▶ _Problem to work on_: Which lines have the string "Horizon"? Copy all of them from the entries below.

▶ _Material supplied_:

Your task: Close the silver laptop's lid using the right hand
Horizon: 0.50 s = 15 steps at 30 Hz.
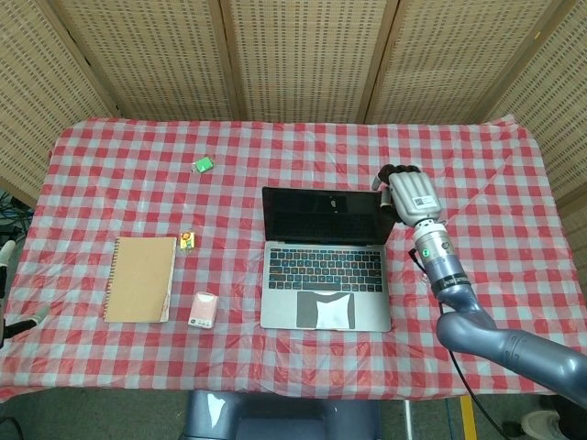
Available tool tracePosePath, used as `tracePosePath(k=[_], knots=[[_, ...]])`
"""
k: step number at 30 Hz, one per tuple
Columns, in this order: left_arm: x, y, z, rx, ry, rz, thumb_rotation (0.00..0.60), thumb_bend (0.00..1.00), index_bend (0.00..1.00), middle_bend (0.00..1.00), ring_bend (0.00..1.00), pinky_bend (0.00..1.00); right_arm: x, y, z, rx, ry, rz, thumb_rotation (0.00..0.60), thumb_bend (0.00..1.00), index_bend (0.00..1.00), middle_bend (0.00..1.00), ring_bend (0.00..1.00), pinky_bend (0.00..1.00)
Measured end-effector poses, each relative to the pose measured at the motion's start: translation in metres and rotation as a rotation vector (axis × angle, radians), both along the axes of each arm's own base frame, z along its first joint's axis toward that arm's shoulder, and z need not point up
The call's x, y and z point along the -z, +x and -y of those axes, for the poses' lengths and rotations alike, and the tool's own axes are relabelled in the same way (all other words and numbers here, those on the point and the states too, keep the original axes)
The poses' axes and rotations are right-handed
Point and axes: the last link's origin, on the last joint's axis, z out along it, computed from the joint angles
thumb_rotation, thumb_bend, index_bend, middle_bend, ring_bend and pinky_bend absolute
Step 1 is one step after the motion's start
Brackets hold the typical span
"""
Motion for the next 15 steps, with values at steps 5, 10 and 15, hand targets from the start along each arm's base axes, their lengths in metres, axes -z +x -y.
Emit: tracePosePath(k=[5,10,15], knots=[[0.001,0.000,0.000,-0.010,-0.014,-0.007,0.600,0.08,0.00,0.00,0.00,0.00,0.000,0.006,-0.003,-0.018,-0.010,0.001,0.600,1.00,0.51,0.42,0.34,0.31],[0.000,0.000,0.000,-0.010,-0.012,-0.007,0.600,0.08,0.00,0.00,0.00,0.00,-0.002,0.014,-0.007,-0.036,-0.011,-0.002,0.600,1.00,0.52,0.44,0.36,0.31],[0.000,0.001,0.001,-0.009,-0.015,-0.006,0.600,0.08,0.00,0.00,0.00,0.00,-0.002,0.018,-0.012,-0.039,0.003,-0.002,0.600,1.00,0.54,0.46,0.38,0.33]])
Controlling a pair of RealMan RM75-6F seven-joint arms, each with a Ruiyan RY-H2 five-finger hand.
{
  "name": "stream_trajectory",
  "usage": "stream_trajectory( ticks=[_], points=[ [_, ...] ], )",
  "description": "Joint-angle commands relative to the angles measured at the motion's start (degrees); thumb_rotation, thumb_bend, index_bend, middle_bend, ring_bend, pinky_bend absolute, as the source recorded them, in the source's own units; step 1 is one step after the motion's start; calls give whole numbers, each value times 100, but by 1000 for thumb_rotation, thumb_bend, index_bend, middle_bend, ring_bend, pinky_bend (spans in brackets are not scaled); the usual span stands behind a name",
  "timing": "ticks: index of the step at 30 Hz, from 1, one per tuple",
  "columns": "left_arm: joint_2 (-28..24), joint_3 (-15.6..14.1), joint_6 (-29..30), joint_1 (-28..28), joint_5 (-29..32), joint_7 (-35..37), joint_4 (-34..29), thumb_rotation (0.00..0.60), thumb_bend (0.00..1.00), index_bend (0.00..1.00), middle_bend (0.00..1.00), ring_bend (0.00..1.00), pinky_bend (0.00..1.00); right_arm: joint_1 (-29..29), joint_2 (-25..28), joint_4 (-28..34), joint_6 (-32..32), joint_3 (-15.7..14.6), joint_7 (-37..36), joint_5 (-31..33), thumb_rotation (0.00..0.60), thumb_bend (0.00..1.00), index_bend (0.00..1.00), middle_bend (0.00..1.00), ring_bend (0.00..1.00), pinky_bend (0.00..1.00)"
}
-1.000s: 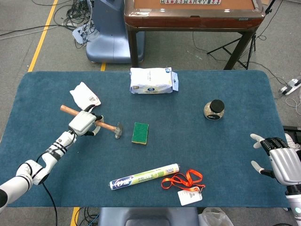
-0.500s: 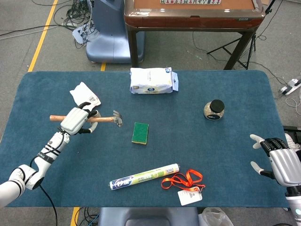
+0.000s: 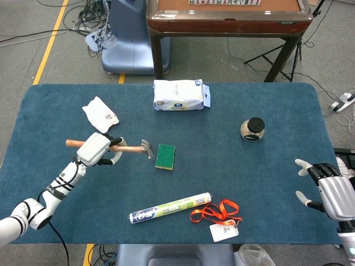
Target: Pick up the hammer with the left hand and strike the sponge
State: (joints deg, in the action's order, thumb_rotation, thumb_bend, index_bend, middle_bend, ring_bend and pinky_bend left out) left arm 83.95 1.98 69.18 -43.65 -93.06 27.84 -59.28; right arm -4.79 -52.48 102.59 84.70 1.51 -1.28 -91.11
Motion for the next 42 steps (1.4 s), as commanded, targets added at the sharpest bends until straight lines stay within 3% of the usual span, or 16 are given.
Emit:
stream_trajectory(
  ticks=[1,5,10,17,35,42],
  points=[
    [31,-16,-15,-44,-63,-81,-21,600,472,809,838,720,774,15,7,-13,15,-8,-21,-6,600,221,215,412,273,259],
    [115,-25,55,-68,-145,-157,46,600,473,814,847,768,885,43,16,-34,56,-18,-58,-22,600,221,215,412,273,259],
    [333,-6,266,-39,-211,-201,280,600,473,814,849,787,930,60,12,-67,58,-33,-104,-26,600,221,215,412,273,259],
    [845,-63,588,-80,-444,-360,1155,600,473,804,841,784,933,60,15,-74,51,-34,-112,-32,600,221,215,412,273,259],
    [1920,77,701,-368,-325,-148,2480,600,473,800,834,784,939,97,46,-63,41,-42,-96,29,600,221,215,412,273,259],
    [2343,-41,635,-488,-378,-103,3172,600,472,800,834,783,939,98,77,-19,9,-31,-41,89,600,221,215,412,273,259]
  ],
)
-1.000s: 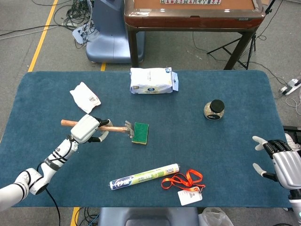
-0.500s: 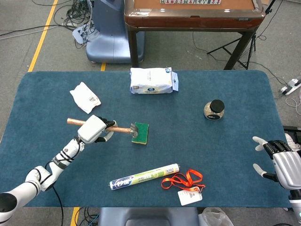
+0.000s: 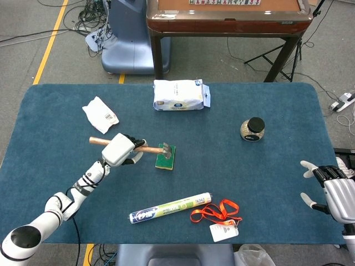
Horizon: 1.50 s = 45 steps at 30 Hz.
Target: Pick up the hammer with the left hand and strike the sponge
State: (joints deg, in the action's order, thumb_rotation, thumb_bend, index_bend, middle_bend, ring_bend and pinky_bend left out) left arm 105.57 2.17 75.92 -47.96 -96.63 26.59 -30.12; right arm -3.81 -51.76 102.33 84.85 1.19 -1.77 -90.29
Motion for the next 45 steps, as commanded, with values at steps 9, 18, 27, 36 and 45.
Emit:
stream_trajectory(
  ticks=[9,18,27,36,45],
  points=[
    [594,-312,-217,-71,-95,-21,1076,600,472,800,834,783,938,24,27,28,0,0,30,35,600,221,215,412,273,259],
    [520,-228,76,-50,69,272,1100,600,472,800,834,781,939,54,20,-1,46,2,-5,26,600,221,215,412,273,259],
    [249,-146,303,-11,195,315,710,600,472,801,834,780,939,39,-4,-21,26,13,-20,17,600,221,215,412,273,259],
    [458,-385,-55,20,95,170,942,600,472,800,834,780,939,65,30,44,38,6,44,34,600,221,215,412,273,259],
    [530,-468,-119,49,85,166,1174,600,472,800,834,780,939,95,50,82,78,9,64,37,600,221,215,412,273,259]
  ],
)
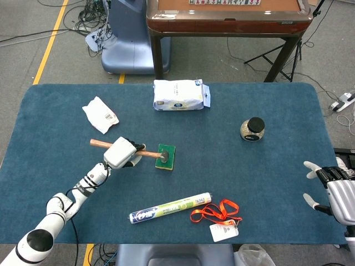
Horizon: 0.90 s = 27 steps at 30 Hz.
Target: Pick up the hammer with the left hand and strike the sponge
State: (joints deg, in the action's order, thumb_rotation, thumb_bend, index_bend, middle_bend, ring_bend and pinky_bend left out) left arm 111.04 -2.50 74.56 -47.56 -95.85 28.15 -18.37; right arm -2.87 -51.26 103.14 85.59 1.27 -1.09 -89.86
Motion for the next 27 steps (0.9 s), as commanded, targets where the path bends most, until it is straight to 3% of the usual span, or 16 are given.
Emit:
stream_trajectory(
  ticks=[1,10,19,27],
  points=[
    [-38,-2,36,17,12,13,-10,600,472,800,834,780,939,1,0,-1,12,3,-6,-15,600,221,215,412,273,259],
    [-125,-116,74,126,-42,-154,-165,600,472,801,834,779,939,53,-2,-50,108,-13,-92,-84,600,221,215,412,273,259],
    [-535,295,411,112,295,-45,-603,600,472,801,834,779,939,107,-31,-117,198,-25,-209,-136,600,221,215,412,272,259],
    [-880,311,40,279,459,-208,-983,600,472,800,834,776,939,58,-70,-175,141,-9,-265,-157,600,221,215,412,273,259]
  ],
)
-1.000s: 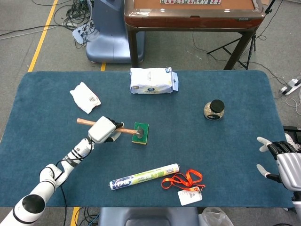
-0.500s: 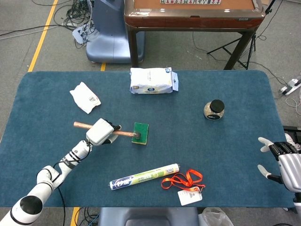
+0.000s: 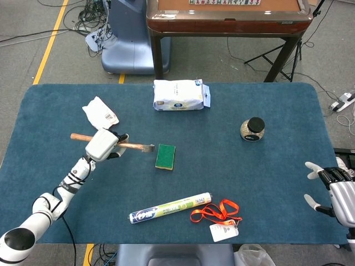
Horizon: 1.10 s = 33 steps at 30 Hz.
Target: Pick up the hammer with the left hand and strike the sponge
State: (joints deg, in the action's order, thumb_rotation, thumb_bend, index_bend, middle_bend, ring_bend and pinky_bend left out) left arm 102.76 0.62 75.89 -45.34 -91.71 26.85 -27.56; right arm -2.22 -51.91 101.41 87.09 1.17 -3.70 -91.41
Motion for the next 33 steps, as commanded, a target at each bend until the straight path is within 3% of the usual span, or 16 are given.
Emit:
stream_trajectory(
  ticks=[1,13,18,19,21,22,24,26,28,33],
  points=[
    [-61,-21,-148,81,47,-130,-55,600,472,800,834,776,939,-14,-9,-4,-26,-2,-3,-3,600,221,215,412,272,259],
    [-122,-64,-943,181,211,-230,-43,600,472,776,820,757,939,-19,-12,38,-43,-14,43,-23,600,221,215,412,273,259],
    [-294,-39,-1346,180,330,-537,-395,600,472,604,681,659,898,-12,-11,27,-30,-12,26,-21,600,221,215,412,273,259],
    [-373,-17,-1501,178,394,-654,-556,600,472,545,628,615,868,-11,-11,21,-26,-10,19,-21,600,221,215,412,273,259],
    [-545,49,-1786,175,550,-858,-912,600,472,363,452,443,705,-11,-13,11,-21,-8,6,-24,600,221,215,412,273,259],
    [-689,124,-1950,182,688,-1004,-1225,600,472,233,320,308,542,-12,-13,4,-19,-6,-4,-25,600,221,215,412,273,259],
    [-925,252,-2081,218,900,-1267,-1735,600,472,90,172,154,333,-12,-14,-16,-18,-3,-23,-18,600,221,215,412,273,259],
    [-1169,418,-2037,324,1156,-1623,-2290,600,469,16,95,64,178,-21,-19,-46,-36,4,-57,3,600,221,215,412,273,259],
    [-1368,531,-2005,442,1394,-1941,-2722,600,466,5,73,44,124,-33,-25,-87,-73,4,-94,27,600,221,215,412,273,259],
    [-2052,791,-1908,867,2254,-2759,-4122,600,466,7,61,42,112,-101,-53,-188,-171,22,-189,44,600,221,215,412,273,259]
  ],
)
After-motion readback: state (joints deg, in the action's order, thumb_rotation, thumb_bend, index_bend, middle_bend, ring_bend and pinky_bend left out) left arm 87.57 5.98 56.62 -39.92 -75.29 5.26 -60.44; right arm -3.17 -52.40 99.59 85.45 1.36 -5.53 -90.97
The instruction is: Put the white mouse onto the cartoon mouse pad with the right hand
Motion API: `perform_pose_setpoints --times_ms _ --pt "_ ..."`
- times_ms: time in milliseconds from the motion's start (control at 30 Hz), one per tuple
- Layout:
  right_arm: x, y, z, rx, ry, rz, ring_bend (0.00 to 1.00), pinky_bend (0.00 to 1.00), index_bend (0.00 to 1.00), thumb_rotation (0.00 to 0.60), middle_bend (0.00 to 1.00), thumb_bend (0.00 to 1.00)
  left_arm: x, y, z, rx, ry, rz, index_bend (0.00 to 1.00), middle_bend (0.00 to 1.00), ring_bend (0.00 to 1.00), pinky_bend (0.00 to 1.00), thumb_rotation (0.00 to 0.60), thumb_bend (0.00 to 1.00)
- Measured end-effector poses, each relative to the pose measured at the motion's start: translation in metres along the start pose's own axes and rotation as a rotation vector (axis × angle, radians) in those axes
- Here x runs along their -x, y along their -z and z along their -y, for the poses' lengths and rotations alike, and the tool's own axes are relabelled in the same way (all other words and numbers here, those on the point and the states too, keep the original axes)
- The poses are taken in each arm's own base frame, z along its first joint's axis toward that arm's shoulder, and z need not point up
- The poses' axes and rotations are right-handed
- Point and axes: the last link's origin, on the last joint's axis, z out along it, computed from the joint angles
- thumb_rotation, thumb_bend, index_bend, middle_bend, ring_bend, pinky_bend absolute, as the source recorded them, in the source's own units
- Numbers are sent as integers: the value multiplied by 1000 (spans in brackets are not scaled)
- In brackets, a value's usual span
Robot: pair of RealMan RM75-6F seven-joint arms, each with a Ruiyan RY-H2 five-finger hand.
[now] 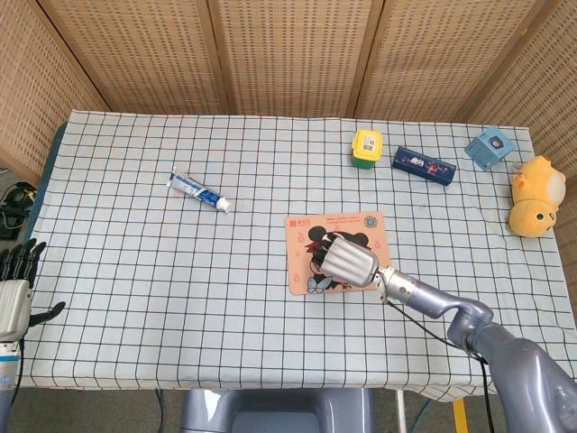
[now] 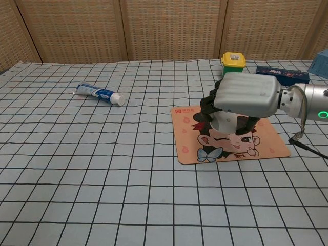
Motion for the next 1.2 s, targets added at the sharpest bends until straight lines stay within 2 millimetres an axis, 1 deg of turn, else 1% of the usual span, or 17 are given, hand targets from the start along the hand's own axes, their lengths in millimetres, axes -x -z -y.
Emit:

▶ _Response for this exercise_:
Horizon: 0.50 s = 15 steps at 30 Hz.
Horizon: 1.50 s = 45 steps at 30 Hz.
Horizon: 0.90 s = 27 steps at 30 Hz.
Horizon: 1.10 s = 33 steps at 30 Hz.

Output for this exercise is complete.